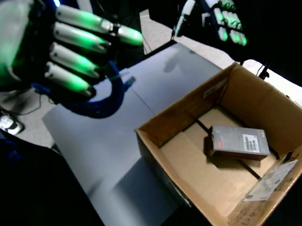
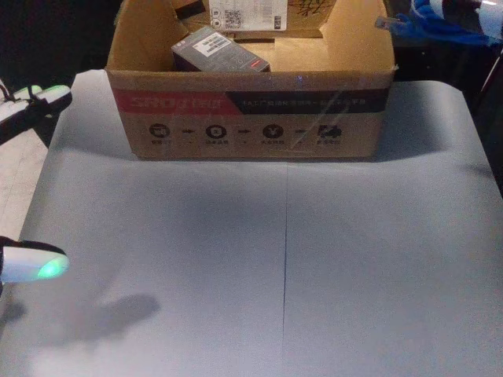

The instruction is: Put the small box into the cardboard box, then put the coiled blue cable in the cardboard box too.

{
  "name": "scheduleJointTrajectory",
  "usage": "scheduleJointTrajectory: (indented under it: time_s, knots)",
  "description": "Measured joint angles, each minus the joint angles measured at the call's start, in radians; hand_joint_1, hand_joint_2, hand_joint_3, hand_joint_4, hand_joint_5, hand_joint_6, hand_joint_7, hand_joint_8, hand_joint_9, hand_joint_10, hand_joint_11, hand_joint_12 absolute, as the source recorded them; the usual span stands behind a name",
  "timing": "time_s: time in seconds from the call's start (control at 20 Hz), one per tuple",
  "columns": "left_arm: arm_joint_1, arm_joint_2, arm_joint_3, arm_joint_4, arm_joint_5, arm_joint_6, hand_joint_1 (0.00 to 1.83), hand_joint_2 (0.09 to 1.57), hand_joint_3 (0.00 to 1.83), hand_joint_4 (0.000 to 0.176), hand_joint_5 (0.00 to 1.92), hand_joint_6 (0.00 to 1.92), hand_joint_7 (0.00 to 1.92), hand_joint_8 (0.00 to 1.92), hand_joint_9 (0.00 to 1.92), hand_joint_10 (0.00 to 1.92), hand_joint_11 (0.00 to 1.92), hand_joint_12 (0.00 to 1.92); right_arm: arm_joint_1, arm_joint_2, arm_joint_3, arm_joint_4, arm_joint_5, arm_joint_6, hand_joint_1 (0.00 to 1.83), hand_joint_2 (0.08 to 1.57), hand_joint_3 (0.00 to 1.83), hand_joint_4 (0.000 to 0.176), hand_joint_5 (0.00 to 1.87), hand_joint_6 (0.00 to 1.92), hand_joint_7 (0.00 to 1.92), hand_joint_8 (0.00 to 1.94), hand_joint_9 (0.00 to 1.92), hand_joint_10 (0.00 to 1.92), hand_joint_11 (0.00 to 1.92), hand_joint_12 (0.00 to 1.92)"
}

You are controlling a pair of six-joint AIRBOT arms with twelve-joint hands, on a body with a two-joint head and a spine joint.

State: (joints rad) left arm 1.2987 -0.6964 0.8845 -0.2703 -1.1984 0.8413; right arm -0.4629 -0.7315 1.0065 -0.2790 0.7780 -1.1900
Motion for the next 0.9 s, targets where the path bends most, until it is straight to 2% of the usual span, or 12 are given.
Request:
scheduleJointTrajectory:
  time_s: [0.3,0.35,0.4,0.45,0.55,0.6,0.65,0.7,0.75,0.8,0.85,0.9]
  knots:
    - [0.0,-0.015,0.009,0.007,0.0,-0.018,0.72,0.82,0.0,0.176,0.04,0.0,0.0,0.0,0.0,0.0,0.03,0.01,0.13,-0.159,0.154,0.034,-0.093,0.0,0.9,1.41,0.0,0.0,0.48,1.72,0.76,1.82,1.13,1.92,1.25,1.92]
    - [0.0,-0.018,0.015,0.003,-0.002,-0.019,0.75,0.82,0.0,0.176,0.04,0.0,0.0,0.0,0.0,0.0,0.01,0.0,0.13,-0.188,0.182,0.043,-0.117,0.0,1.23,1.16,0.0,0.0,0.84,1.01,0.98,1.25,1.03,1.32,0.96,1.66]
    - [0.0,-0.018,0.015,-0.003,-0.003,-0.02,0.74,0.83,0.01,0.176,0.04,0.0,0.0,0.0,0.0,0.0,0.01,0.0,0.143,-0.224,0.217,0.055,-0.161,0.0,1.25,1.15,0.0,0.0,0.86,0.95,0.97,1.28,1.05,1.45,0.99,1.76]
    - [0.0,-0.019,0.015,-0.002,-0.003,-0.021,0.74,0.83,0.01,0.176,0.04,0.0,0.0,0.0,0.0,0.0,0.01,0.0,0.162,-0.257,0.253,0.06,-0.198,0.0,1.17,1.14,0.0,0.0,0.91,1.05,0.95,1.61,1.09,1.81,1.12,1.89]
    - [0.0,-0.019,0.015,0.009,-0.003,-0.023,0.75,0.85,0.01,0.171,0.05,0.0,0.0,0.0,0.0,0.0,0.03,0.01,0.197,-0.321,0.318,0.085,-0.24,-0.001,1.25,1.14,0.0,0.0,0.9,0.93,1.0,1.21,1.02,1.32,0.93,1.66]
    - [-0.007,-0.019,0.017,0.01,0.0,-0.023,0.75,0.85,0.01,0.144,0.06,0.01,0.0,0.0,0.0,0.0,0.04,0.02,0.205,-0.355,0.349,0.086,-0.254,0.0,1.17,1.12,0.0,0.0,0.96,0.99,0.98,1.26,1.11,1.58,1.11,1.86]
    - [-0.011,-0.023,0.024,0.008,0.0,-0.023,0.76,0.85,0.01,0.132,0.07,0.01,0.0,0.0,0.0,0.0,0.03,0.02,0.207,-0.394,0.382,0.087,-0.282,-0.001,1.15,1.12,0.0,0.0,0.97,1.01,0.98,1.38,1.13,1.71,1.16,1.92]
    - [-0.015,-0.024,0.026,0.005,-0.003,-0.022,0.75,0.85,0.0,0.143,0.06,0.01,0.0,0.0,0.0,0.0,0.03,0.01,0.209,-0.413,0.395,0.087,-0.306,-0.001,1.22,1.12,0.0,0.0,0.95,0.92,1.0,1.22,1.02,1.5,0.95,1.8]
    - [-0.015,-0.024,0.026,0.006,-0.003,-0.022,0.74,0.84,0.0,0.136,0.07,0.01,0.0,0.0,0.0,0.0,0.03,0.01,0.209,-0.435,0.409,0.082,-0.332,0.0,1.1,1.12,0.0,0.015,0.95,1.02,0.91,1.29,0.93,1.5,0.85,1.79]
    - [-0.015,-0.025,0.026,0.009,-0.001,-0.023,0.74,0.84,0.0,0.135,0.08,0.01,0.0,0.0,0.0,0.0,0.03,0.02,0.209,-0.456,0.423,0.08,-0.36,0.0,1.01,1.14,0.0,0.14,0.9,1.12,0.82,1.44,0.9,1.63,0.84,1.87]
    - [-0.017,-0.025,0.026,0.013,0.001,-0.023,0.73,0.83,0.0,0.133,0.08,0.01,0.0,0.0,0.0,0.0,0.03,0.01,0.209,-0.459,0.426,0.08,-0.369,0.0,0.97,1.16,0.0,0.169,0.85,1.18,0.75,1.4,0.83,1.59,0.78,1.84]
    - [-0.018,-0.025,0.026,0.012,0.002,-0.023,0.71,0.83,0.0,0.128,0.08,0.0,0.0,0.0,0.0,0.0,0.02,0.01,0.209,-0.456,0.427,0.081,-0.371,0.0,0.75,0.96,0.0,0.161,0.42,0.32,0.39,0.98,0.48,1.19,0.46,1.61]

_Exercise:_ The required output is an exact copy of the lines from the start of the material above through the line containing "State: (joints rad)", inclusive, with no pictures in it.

_Written solution:_
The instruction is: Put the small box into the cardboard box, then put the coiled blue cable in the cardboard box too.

{
  "name": "scheduleJointTrajectory",
  "usage": "scheduleJointTrajectory: (indented under it: time_s, knots)",
  "description": "Measured joint angles, each minus the joint angles measured at the call's start, in radians; hand_joint_1, hand_joint_2, hand_joint_3, hand_joint_4, hand_joint_5, hand_joint_6, hand_joint_7, hand_joint_8, hand_joint_9, hand_joint_10, hand_joint_11, hand_joint_12 absolute, as the source recorded them; the usual span stands behind a name",
  "timing": "time_s: time in seconds from the call's start (control at 20 Hz), one per tuple",
  "columns": "left_arm: arm_joint_1, arm_joint_2, arm_joint_3, arm_joint_4, arm_joint_5, arm_joint_6, hand_joint_1 (0.00 to 1.83), hand_joint_2 (0.09 to 1.57), hand_joint_3 (0.00 to 1.83), hand_joint_4 (0.000 to 0.176), hand_joint_5 (0.00 to 1.92), hand_joint_6 (0.00 to 1.92), hand_joint_7 (0.00 to 1.92), hand_joint_8 (0.00 to 1.92), hand_joint_9 (0.00 to 1.92), hand_joint_10 (0.00 to 1.92), hand_joint_11 (0.00 to 1.92), hand_joint_12 (0.00 to 1.92); right_arm: arm_joint_1, arm_joint_2, arm_joint_3, arm_joint_4, arm_joint_5, arm_joint_6, hand_joint_1 (0.00 to 1.83), hand_joint_2 (0.08 to 1.57), hand_joint_3 (0.00 to 1.83), hand_joint_4 (0.000 to 0.176), hand_joint_5 (0.00 to 1.87), hand_joint_6 (0.00 to 1.92), hand_joint_7 (0.00 to 1.92), hand_joint_8 (0.00 to 1.94), hand_joint_9 (0.00 to 1.92), hand_joint_10 (0.00 to 1.92), hand_joint_11 (0.00 to 1.92), hand_joint_12 (0.00 to 1.92)"
}

You are controlling a pair of six-joint AIRBOT arms with twelve-joint hands, on a body with a two-joint head and a spine joint.

State: (joints rad) left arm 1.2987 -0.6964 0.8845 -0.2703 -1.1984 0.8413; right arm -0.4629 -0.7315 1.0065 -0.2790 0.7780 -1.1900

With that, the output is complete.